Indian Cinema and the market forces
“The best films of a country are produced in times of stress. Look what the war has done to Italian films. Look at Brief Encounter. I don’t think a great film like that would have been made possible without all those air raids London had to suffer. I think what Hollywood really needs is a good bombing.”
These words were said by Jean Renoir to Satyajit Ray.
So, what do we need? A nuclear attack? Why after having a history of more than 100 years our film industry has made a very few number of internationally acclaimed good films. The reason is not that we can’t make good films but we don’t want to. The reason is we Indians are scared of originality.
Cinema is an art form which needs audience to survive. A film maker is scared of originality because he will not find enough audience to payback his financers and he will not be able to make another film. The audience is scared of originality because of their reluctance to change. Change is not welcomed in India. That is why we see same kind of movies and make them successful. By same kind I mean the commercially successful films made by YRF, Mahesh Bhatt and Karan Johar (including all the film makers associated with them who make the camp). All these films are nearly the same. That doesn’t mean that these makers are not capable of making different, innovative, good films.
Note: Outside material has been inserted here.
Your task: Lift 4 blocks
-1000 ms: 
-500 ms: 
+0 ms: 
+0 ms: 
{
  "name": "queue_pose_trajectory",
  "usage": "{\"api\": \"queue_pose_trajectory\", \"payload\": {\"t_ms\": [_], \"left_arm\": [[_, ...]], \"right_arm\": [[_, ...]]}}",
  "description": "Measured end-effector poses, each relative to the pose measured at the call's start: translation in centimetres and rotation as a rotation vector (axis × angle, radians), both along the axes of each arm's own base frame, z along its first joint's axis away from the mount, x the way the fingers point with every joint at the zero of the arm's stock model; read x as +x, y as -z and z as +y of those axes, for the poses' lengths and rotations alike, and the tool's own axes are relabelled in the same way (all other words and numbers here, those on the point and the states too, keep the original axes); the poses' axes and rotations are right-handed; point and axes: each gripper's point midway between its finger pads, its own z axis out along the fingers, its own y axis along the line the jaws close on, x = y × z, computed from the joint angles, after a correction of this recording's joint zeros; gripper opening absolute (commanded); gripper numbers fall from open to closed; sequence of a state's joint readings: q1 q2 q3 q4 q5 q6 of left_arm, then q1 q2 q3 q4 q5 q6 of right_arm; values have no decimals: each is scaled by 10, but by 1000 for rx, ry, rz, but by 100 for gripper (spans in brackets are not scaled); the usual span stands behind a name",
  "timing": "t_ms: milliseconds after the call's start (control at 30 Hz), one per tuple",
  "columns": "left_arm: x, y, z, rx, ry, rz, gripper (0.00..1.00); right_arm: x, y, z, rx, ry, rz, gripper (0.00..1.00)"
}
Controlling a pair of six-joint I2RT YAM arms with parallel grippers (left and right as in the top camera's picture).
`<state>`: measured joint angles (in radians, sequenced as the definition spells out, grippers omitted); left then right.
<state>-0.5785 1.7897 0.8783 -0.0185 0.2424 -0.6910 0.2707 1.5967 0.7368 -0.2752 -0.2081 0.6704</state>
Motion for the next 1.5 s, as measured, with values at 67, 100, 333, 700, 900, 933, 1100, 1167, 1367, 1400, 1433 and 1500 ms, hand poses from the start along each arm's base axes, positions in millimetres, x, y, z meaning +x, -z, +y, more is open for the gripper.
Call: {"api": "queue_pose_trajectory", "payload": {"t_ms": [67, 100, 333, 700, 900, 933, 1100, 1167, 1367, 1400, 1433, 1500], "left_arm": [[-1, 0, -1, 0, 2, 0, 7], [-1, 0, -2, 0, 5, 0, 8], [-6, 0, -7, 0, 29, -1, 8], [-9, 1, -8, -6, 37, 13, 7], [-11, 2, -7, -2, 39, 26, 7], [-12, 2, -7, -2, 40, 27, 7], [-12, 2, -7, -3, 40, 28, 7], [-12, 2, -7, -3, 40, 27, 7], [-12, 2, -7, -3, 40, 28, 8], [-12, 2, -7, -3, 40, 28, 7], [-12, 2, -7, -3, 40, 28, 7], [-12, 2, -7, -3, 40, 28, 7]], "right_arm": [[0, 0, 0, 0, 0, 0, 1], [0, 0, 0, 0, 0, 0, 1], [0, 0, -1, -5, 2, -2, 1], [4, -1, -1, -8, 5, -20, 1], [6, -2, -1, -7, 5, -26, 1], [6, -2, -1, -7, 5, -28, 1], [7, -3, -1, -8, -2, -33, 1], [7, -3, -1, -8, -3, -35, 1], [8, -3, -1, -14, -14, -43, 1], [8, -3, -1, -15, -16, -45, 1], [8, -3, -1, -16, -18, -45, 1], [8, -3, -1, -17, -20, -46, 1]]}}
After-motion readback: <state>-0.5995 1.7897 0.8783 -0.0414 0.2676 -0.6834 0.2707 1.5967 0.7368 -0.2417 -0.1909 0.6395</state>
But they don’t want to.
Cinema no more reflects the society because we no more live in a society. Today we live in a market. And like all other products the market forces also control cinema. The camps mentioned above were early in realizing this fact and they changed accordingly. Because in the past we have seen them making great movies. This art has now become just a source of making money.
Who is responsible for that?
It’s a collective effort of film makers, audience and the external environment (which we can’t control). For the decades the camps are showing us the films made in accordance with the market forces of demand and supply. And today we are in the stage of habit formation. We are habituated to watching that kind of cinema. That is why whenever a different and good film is made it is appreciated by a very few people, forget the commerce part. I am not saying that their films are bad but they are the same every single time.
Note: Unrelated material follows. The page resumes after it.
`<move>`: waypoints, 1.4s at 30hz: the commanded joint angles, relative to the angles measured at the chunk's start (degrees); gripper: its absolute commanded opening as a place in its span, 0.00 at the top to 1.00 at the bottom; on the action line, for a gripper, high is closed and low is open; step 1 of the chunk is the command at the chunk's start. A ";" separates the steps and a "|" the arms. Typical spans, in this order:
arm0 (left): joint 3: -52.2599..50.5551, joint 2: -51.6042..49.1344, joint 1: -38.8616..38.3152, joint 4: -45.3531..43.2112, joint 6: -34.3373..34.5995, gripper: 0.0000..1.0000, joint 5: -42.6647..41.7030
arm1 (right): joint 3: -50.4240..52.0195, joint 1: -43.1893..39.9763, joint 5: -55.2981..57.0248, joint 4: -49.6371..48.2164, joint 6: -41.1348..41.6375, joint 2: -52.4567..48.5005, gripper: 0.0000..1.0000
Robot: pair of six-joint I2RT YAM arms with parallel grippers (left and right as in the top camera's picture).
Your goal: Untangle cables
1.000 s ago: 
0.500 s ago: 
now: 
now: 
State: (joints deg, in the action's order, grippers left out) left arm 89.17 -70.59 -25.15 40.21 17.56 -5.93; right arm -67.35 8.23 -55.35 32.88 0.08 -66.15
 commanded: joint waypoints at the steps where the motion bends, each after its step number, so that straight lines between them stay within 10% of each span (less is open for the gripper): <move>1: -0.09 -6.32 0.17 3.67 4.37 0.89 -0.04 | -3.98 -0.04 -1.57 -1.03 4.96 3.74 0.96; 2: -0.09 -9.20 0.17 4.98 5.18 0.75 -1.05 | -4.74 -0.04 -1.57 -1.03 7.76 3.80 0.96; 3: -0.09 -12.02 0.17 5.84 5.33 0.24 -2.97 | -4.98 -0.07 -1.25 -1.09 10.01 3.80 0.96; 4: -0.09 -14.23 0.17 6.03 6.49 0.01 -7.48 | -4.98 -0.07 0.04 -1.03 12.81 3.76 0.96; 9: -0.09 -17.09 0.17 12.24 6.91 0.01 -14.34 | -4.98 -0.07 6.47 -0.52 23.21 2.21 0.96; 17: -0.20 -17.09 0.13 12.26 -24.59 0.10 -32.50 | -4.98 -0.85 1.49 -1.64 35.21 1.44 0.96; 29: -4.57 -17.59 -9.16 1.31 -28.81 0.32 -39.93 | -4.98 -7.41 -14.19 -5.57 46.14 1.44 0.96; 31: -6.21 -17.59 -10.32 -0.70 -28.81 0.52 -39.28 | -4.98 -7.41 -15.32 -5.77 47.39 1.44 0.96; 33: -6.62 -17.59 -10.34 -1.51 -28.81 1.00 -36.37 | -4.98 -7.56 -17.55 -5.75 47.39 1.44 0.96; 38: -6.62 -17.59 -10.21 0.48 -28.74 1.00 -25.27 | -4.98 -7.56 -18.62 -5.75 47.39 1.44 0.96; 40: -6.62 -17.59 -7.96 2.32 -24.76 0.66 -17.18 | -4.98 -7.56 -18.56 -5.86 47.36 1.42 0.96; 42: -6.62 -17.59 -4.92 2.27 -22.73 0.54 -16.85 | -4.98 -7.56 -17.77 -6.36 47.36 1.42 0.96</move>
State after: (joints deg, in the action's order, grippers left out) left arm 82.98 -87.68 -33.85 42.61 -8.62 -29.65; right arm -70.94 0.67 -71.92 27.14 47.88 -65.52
Why most of the good films made in India are low budget? Because the maker is aware of the fact that he will not get enough audience. This fear starts affecting the film making process right at the first stage, the thinking stage. The maker starts thinking more about cost cutting than the concept. If you want to make a commercially successful film it must have a hero, a heroine, a villain, five to six songs because majority of the audience want exactly this. They don’t want to watch a film that is made differently, in an unconventional way. Here I would like to mention again what Renoir said to Ray about audience.
“It was as if someone had opened a secret door of communication between the film maker and his audience. it was a great feeling. Everything we did the audience understood. The French cinema could not have made those enormous strides towards maturity without this wonderfully perceptive audience. They helped us all along the way, and I for one feel grateful to them.”
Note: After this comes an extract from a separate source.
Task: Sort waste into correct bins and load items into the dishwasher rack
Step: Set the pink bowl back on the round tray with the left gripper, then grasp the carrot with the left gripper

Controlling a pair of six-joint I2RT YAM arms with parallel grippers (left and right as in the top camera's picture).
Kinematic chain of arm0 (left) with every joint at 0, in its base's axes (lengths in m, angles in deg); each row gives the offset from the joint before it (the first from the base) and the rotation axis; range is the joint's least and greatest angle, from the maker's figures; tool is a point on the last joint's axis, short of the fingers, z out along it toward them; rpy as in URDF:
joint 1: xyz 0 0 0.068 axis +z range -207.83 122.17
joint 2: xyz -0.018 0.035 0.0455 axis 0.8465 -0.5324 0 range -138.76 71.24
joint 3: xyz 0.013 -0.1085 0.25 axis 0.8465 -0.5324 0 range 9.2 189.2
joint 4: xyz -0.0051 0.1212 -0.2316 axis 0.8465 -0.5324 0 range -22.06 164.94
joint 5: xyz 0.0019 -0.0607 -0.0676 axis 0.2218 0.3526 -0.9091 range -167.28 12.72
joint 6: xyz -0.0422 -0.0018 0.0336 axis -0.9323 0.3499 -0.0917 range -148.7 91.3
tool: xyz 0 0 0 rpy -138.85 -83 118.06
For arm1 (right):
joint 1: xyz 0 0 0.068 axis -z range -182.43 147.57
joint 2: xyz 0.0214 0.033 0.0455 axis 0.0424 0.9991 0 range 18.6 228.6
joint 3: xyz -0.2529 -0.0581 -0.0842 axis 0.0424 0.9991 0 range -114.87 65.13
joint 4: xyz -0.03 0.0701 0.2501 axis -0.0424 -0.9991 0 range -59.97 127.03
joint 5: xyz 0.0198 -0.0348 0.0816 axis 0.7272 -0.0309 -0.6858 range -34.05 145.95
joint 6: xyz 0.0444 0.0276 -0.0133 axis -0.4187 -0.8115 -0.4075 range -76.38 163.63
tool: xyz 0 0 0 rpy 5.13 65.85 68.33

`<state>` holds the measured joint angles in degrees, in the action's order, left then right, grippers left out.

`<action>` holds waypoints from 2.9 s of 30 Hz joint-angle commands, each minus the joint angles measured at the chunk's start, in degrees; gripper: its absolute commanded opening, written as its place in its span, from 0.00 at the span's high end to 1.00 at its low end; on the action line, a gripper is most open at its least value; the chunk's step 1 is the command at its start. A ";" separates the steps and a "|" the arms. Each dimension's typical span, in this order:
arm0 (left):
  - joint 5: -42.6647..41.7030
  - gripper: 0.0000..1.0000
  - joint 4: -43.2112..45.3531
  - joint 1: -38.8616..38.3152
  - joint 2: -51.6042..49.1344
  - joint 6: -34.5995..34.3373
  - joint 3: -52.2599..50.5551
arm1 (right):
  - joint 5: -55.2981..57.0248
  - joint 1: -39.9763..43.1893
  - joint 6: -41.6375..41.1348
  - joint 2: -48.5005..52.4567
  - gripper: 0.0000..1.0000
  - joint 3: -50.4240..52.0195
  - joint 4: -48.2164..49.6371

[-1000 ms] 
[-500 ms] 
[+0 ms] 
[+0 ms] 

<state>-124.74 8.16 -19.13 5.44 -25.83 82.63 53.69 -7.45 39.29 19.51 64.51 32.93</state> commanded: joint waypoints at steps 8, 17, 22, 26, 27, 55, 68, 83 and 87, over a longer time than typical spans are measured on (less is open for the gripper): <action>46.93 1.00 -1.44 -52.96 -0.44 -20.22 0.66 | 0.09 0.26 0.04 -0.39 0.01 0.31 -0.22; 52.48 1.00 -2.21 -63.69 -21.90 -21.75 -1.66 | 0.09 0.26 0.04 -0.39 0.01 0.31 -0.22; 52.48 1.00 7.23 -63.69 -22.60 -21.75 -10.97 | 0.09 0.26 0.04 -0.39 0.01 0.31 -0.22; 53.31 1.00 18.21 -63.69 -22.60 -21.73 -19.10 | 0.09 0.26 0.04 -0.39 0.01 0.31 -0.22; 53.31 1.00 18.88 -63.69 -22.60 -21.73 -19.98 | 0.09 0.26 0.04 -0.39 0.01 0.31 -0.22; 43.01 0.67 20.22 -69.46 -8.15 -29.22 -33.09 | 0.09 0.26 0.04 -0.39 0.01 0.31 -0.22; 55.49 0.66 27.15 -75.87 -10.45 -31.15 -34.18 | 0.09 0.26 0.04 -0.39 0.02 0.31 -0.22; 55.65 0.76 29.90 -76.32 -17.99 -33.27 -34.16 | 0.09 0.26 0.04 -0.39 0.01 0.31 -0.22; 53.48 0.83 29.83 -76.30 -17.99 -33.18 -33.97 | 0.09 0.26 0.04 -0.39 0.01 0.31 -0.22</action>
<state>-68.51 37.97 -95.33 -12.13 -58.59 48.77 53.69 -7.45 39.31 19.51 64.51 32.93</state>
So what can be done to bring Indian audience to that level? Changing their pattern of watching cinema is the only answer. We have seen that number of people acknowledging and appreciating good cinema has increased. Because today good cinema is reaching to more and more audience. But the penetration needs to be accelerated. Today we have some production houses which are backing good cinema and we have makers who are making it knowing the fact that it will not make money. That is a good sign and a ray of hope. It is our duty to increase the awareness of the people about cinema as an art. And a day will come when people, I would say majority of people would watch good cinema and they will not be known as good but commercially flops.